WHAT THE EXERCISE ASKS: Copying rule for the data below: pictures stay out, and only the lines from the one with "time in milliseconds" down to the one with "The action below", inclusive, are repeated exactly.

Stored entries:
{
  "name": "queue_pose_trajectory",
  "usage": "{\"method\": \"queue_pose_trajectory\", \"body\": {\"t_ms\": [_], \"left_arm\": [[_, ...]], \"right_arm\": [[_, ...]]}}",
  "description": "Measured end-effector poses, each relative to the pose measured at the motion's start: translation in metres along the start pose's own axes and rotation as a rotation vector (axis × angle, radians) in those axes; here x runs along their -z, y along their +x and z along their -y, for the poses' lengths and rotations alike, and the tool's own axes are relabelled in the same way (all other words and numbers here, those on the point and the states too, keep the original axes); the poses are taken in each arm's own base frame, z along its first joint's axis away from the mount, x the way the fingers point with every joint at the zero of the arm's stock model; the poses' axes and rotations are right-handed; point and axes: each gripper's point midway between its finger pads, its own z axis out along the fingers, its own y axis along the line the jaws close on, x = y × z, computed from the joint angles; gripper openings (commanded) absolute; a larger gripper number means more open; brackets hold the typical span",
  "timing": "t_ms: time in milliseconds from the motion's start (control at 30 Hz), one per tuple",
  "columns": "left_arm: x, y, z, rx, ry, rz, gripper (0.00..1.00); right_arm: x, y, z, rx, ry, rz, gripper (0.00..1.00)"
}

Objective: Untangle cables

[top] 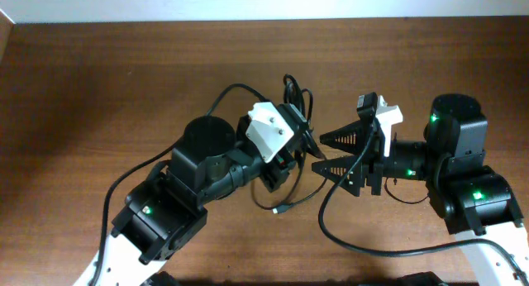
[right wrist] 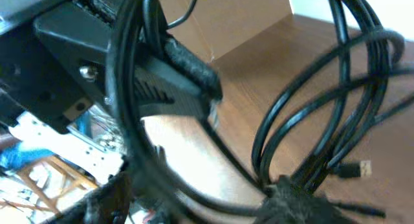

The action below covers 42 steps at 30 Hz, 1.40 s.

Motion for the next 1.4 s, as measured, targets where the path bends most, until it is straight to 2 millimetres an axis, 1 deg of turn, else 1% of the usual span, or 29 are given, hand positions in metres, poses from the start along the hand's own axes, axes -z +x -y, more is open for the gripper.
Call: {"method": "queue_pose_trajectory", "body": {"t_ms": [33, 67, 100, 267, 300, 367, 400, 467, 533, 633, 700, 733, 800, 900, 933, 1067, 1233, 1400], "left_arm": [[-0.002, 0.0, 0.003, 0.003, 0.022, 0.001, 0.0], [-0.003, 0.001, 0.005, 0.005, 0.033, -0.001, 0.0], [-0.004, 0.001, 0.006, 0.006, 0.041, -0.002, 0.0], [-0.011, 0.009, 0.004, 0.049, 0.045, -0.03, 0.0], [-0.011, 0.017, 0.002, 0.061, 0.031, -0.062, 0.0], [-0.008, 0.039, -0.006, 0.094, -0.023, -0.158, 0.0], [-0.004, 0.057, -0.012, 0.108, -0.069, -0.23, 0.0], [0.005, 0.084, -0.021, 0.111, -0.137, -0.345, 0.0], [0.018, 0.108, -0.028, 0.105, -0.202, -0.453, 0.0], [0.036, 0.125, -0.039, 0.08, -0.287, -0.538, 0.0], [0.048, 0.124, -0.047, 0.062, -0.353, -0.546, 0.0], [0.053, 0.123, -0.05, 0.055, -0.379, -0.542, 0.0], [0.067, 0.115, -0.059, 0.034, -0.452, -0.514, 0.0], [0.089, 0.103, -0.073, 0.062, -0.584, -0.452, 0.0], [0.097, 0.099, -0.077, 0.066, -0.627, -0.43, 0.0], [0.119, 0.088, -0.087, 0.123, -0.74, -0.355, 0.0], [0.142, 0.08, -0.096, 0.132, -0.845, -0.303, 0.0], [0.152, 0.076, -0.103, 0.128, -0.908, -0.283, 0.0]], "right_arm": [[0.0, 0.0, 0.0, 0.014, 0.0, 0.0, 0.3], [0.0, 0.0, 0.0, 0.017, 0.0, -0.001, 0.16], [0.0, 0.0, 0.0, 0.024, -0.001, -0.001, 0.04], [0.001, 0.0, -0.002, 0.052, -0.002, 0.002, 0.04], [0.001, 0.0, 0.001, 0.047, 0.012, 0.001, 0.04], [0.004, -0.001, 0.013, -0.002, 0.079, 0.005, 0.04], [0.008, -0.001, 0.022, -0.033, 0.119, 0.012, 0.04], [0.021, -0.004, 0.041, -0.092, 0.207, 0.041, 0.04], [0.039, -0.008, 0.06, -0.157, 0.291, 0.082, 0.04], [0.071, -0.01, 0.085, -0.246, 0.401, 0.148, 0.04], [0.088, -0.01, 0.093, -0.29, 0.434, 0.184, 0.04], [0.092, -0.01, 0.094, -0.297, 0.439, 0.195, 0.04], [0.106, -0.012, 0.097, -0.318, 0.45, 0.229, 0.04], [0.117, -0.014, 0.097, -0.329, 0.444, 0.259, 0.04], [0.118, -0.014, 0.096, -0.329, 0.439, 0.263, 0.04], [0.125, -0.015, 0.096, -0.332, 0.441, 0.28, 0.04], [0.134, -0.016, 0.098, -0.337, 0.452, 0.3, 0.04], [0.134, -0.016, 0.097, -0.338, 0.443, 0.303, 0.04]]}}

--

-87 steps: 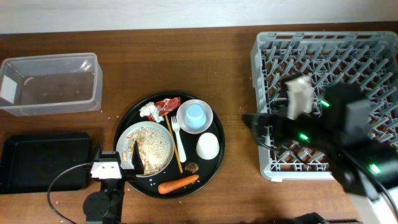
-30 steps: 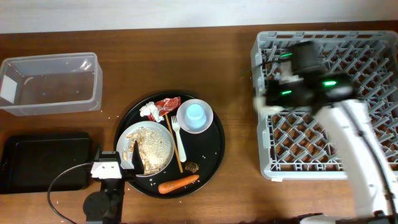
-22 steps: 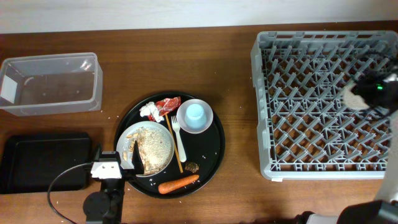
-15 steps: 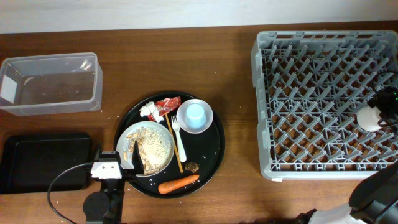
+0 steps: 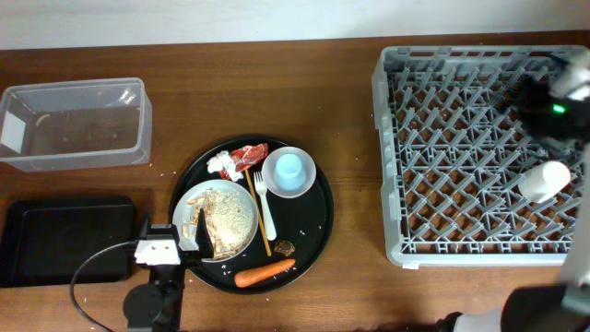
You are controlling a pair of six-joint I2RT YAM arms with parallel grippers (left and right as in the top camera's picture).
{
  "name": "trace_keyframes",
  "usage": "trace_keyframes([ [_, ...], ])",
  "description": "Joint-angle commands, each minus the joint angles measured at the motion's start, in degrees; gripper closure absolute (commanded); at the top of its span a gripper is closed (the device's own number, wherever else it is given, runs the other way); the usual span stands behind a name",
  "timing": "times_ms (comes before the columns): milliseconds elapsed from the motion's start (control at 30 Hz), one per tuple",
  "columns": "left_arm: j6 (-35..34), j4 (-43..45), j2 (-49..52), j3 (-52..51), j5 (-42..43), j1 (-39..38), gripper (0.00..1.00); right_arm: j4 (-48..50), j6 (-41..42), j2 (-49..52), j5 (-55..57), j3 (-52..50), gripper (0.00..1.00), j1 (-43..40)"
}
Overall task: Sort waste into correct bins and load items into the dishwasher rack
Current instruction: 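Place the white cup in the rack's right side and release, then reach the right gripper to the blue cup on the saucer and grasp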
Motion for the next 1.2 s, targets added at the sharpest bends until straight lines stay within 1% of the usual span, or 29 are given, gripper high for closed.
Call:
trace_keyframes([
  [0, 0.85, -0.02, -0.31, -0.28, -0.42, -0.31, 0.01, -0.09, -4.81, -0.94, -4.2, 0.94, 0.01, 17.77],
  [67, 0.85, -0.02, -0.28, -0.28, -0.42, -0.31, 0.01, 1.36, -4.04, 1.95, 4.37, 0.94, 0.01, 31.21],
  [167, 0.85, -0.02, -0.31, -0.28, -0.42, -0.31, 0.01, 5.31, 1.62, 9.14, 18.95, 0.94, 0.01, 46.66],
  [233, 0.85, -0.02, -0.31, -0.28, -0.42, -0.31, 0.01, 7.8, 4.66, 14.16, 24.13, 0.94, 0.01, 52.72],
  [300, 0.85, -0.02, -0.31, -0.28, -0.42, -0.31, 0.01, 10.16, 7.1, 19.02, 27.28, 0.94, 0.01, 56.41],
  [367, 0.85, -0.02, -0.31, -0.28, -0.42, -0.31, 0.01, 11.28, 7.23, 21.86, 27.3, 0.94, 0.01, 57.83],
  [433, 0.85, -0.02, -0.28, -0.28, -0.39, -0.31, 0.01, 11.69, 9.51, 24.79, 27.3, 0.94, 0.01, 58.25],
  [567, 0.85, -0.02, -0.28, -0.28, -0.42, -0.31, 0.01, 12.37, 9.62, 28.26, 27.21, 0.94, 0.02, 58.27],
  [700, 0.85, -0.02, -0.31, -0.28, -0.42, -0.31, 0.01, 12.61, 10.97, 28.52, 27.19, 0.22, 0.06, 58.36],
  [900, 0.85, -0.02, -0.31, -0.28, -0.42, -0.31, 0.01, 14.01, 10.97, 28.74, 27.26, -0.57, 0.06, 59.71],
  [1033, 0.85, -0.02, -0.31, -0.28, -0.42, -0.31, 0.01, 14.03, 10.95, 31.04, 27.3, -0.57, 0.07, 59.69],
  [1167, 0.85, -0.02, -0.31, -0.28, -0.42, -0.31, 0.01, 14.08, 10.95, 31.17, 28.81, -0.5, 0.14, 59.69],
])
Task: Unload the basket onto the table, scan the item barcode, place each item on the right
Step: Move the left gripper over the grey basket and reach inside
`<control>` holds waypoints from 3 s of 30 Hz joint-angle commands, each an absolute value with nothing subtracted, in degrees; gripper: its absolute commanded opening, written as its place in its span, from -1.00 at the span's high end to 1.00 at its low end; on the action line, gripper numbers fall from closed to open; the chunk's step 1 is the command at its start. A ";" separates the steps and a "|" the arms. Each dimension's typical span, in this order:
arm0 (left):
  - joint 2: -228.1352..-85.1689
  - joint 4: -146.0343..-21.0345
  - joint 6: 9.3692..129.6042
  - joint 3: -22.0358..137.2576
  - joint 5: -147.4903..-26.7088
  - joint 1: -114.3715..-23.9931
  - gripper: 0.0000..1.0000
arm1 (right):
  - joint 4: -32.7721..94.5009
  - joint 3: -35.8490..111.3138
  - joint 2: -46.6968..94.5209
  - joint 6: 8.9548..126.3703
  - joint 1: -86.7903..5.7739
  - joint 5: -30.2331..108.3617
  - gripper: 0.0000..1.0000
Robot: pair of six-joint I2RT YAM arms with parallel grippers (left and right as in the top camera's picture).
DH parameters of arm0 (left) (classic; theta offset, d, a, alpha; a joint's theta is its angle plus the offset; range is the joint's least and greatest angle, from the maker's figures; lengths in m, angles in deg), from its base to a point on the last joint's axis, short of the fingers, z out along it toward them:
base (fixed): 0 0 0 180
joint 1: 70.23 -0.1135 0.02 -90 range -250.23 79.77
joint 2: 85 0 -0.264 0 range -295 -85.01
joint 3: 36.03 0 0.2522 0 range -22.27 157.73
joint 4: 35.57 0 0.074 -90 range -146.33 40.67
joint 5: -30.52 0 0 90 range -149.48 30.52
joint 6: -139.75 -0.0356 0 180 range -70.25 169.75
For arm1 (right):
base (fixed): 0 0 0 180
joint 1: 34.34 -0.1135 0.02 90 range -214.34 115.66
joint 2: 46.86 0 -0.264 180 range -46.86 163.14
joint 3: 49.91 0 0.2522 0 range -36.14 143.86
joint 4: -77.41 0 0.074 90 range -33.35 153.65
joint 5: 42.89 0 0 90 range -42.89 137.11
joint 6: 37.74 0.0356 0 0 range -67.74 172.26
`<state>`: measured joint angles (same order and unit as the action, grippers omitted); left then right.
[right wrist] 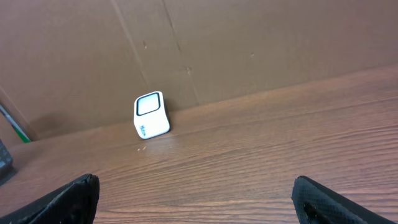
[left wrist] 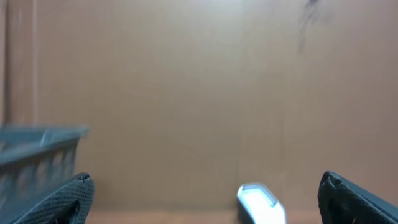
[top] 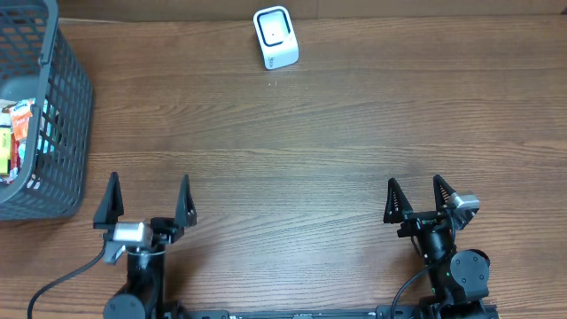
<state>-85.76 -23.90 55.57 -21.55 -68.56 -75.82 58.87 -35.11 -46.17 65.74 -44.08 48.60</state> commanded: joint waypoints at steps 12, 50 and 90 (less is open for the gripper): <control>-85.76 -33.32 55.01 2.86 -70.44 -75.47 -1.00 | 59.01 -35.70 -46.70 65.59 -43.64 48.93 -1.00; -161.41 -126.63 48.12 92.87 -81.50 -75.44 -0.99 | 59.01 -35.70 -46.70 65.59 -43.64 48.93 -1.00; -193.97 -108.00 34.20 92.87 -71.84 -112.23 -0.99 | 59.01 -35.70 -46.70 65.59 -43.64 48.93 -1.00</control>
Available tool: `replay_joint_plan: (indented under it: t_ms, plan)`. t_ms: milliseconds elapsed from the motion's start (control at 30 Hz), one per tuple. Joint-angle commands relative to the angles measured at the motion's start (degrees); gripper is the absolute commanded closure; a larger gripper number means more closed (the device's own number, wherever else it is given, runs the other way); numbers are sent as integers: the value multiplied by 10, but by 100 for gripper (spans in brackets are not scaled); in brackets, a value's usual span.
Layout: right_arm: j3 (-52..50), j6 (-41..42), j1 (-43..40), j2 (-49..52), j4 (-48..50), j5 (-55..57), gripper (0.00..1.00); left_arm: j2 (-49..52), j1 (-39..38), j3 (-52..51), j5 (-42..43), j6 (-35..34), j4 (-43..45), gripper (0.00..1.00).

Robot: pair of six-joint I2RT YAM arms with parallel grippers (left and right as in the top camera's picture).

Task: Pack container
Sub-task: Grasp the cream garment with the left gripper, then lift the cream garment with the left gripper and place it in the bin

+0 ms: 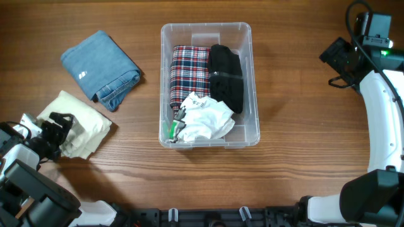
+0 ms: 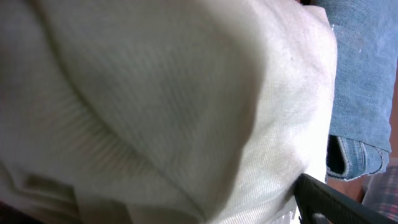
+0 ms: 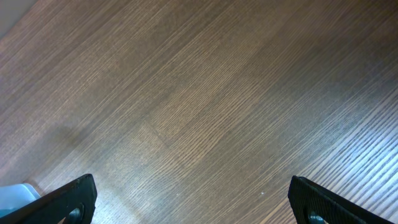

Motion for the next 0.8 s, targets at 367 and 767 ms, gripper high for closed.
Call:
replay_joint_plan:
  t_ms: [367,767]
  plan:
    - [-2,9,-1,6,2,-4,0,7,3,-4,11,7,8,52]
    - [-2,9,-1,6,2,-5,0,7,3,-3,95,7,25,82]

RESULT OF THIS EXERCISE:
  "timing": "t_ms: time in milliseconds from the motion's start (control at 30 Hz), one per tuple",
  "columns": "left_arm: x, y, z, rx, ry, rz, gripper (0.00..1.00); right_arm: x, y, z, rx, ry, rz, gripper (0.00..1.00)"
}

Objective: Untangle cables

[top] 
[right wrist] 

The action below covers 42 steps at 30 Hz, 1.40 s.

Here the exercise is finished.